Suara laki-laki yang menyahut dari balik pintu merebut perhatian Daiki. Menuruti perintah dari-yang Daiki duga-bos Port Mafia itu sendiri, Satsuki membuka pintu dan melangkah masuk. Daiki tidak membiarkan keraguannya terlihat saat dia mengikuti si gadis dengan sigap.
"Bos, aku membawa Aomine Daiki." Satsuki melapor setelah mereka berhenti tepat di depan meja kayu panjang.
Tanpa bisa dicegah, Daiki menyapukan pandangan pada sosok yang menduduki kursi di belakang meja tersebut.
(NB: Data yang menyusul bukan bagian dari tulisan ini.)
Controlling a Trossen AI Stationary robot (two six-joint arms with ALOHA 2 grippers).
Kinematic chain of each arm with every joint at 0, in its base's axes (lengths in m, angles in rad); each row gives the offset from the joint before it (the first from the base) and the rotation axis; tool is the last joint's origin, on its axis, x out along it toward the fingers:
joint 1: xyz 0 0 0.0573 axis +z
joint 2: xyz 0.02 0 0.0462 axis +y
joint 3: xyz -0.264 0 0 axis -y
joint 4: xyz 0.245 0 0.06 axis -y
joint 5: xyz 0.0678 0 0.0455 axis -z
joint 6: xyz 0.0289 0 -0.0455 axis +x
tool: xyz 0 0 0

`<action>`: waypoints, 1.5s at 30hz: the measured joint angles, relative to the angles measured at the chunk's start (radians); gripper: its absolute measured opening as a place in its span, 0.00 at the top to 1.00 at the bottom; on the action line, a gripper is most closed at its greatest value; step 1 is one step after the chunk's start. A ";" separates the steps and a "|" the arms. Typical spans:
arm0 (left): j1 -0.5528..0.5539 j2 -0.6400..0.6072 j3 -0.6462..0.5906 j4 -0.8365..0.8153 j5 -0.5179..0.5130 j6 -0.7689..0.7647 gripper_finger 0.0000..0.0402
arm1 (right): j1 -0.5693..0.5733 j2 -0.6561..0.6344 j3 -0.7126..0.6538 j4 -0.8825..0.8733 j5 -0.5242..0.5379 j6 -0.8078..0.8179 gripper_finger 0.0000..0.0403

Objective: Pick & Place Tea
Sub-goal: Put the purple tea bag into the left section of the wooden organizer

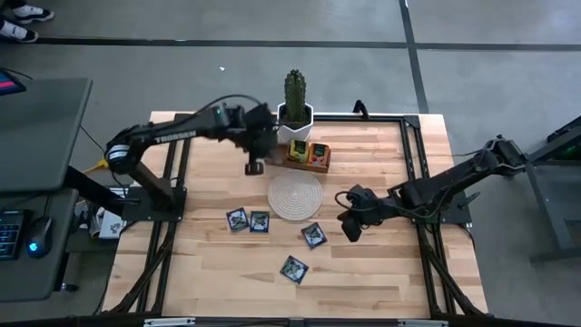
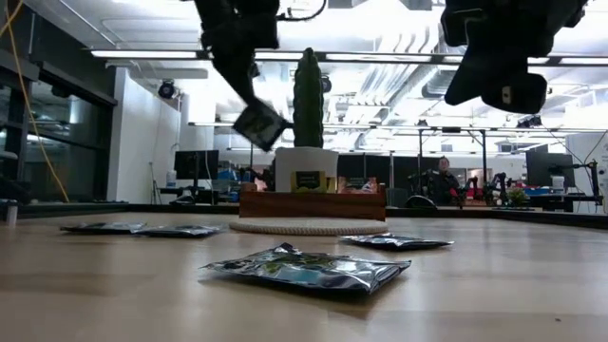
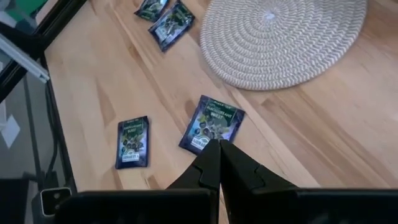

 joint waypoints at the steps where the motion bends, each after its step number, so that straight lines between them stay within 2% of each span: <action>1: 0.012 0.019 0.040 -0.060 -0.020 0.040 1.00 | 0.004 0.000 0.000 -0.002 0.008 0.011 1.00; 9: 0.023 0.220 0.298 -0.245 -0.168 0.238 1.00 | 0.030 0.000 0.000 -0.013 0.074 0.071 1.00; 15: 0.004 0.344 0.377 -0.296 -0.248 0.283 1.00 | 0.030 0.000 0.000 -0.015 0.092 0.088 1.00; 29: -0.003 0.473 0.389 -0.287 -0.373 0.324 1.00 | 0.030 0.000 0.000 -0.015 0.131 0.103 1.00; 40: -0.003 0.486 0.389 -0.249 -0.383 0.344 1.00 | 0.030 0.000 0.000 -0.015 0.138 0.103 1.00; 45: -0.003 0.486 0.389 -0.259 -0.348 0.334 1.00 | 0.030 0.000 0.000 -0.015 0.148 0.103 1.00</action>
Ada rasa dingin yang menjalar ke punggung saat tatapannya dengan segera bertemu dengan sepasang iris berbeda warna.
Akashi Seijuurou mengulum senyum yang tidak menyentuh matanya. "Selamat datang di markas Port Mafia, Daiki-kun."
Daiki merasa sulit bernapas. Hanya satu kalimat dari Bos Port Mafia itu saja sudah mampu untuk mengubah keseluruhan atmosfer di dalam ruangan. Dia menelan ludah, berusaha untuk membasahi kerongkongannya, bibir terbuka untuk mengeluarkan kata-kata yang pupus sebelum menjadi nyata.
Sunyi membalas perkataan Akashi Seijuurou dan suhu di ruangan kembali terasa turun beberapa derajat.
Kemudian suara helaan napas yang terlalu keras memecah ketegangan. Pandangan semua orang-termasuk Daiki-dengan segera berpindah ke sisi kanan ruangan, tempat seorang pemuda berambut pirang tengah duduk di sebuah sofa. Kedua mata Daiki membulat. Dia sama sekali tidak menyadari kehadiran pemuda itu sebelumnya.
"Akashicchi, apa kau yakin bocah ini akan berguna untuk kita? Sekarang saja dia sudah ketakutan begitu. Tidak peduli seberapa hebat Kekuatannya, kalau dia terpaku seperti ini saat berhadapan dengan musuh, dia hanya akan jadi mangsa yang empuk."
"Haah?!" Rasa terkejut Daiki dengan segera tergantikan dengan kemarahan saat mendengar omongan pemuda itu. Dia melangkah mendekat ke targetnya dan menarik kerah pemuda itu dengan kasar. "Siapa yang kau panggil bocah, hah?!"
Daiki menyengir puas saat mata si pirang membulat-dan itu kali pertama dia menyadari bahwa mata kanan si bocah pirang sama sekali tidak bisa terlihat karena tertutupi perban-tapi kemudian luruh saat desahan kecewa kembali terdengar.
"Kau bahkan sama sekali tidak bisa mengatur emosimu. Bukankah itu bukti nyata kalau kau memang masih seorang bocah, hmm, Ao-mi-ne-kun~?"
"Kau-!" Emosi Aomine meluap. Dia mengangkat tangannya yang bebas, sudah sangat berhasrat untuk meninju wajah bocah di hadapannya. Dia bahkan tidak butuh kekuatannya untuk menghajar si pirang kurus ini.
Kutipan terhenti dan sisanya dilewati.